The most incredible thing about all of these projects, including the sealing off of the IJsselmeer, is that everybody agreed (for the most part) that they were worth the money. But more interestingly is the human response: people who were born post-1953 get a look in their eyes when they talk about the water works--a look that says, "Yes, I'm proud of our little country". It's about as much nationalism as is permitted these days, the Dutch soccer team notwithstanding.

But the ability to get the entire nation involved in one colossal building project--without resorting to torture/propaganda of the sort used in China or the former USSR--also speaks for a special kind of insanity. It's like there's this collective hive mind that every otherwise-perfectly-sane Dutch person can tap into. You see this at Jan Smit concerts, on Queen's Day, and whenever a group of people decide it's time to clean up after a meal (all of a sudden everybody just gets up and starts putting things away). It's the sort of thing an American would find a bit unnerving at first. It's also the reason why there will never be a bicycling infrastructure in the US that even begins to approach the sort of setup that the Netherlands has.

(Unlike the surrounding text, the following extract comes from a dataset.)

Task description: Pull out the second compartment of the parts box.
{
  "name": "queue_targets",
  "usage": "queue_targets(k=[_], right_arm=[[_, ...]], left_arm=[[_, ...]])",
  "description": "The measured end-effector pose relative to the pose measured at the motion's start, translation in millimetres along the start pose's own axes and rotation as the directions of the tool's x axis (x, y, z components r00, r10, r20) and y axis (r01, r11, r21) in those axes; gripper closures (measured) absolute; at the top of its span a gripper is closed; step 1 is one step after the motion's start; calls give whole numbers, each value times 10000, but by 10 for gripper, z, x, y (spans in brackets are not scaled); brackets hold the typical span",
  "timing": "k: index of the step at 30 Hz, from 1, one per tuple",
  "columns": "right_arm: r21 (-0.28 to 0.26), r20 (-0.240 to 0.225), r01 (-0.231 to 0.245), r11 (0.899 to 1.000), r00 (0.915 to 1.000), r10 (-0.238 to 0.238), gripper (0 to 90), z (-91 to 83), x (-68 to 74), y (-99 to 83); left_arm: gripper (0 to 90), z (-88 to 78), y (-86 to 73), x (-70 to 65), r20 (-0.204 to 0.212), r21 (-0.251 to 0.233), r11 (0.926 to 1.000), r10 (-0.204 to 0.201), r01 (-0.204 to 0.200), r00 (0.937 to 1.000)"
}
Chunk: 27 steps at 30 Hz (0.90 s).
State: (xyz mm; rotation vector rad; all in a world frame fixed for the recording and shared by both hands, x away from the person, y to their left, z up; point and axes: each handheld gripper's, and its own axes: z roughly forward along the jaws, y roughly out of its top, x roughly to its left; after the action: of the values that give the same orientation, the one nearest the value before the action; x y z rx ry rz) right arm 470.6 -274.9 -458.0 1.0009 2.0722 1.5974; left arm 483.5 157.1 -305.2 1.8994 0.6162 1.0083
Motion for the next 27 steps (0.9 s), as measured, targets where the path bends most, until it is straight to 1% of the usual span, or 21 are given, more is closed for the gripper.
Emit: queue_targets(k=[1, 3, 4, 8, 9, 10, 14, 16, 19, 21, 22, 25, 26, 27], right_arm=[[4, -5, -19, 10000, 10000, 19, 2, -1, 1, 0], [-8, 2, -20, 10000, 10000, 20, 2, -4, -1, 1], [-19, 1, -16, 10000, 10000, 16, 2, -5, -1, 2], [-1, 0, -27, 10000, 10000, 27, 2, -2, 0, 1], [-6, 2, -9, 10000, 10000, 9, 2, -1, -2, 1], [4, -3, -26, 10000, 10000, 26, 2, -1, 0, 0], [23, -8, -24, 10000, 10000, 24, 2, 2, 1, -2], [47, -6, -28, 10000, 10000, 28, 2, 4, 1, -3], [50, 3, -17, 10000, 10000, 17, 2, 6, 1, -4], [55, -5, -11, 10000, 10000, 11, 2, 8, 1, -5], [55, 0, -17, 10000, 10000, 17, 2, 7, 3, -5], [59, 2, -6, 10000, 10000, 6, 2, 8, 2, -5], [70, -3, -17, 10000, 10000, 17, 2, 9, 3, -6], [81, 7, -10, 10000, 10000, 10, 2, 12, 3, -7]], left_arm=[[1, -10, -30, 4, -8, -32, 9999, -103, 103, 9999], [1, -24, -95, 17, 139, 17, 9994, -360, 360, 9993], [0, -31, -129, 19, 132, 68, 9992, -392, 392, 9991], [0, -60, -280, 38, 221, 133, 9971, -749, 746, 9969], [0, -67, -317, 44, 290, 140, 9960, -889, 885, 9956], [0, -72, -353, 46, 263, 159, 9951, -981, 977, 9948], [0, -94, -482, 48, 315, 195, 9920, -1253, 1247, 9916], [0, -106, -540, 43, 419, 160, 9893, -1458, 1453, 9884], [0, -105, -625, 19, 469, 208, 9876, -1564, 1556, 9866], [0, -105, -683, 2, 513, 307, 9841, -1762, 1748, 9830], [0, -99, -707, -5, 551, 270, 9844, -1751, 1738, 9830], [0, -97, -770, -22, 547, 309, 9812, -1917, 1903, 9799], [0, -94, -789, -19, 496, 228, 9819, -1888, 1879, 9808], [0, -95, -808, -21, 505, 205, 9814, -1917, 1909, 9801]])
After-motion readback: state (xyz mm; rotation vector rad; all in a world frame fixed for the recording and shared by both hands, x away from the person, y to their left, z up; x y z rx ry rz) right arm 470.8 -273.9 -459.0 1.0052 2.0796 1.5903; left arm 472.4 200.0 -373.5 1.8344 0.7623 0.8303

Never mind that Americans can't even get past the question of "Should", as in "Should there be bike lanes?" The type of collective thinking--that, no matter where you go in Holland, you will see the same symbols used, the same types of traffic lights, the same laws apply--required to get together the infrastructure to begin conceiving of how bike lanes should work, never mind building them, is something that simply could not be managed in the US. It works in the Netherlands because a) it's a small country and b) everybody rides bikes. In the US, though, the pipe dream is still one house, white picket fence, two cars. Even assisted housing and food stamp programs won't ask people to give up their cars. It's not implausible that the oil companies are willing to subsidize food costs if it keeps up their revenue.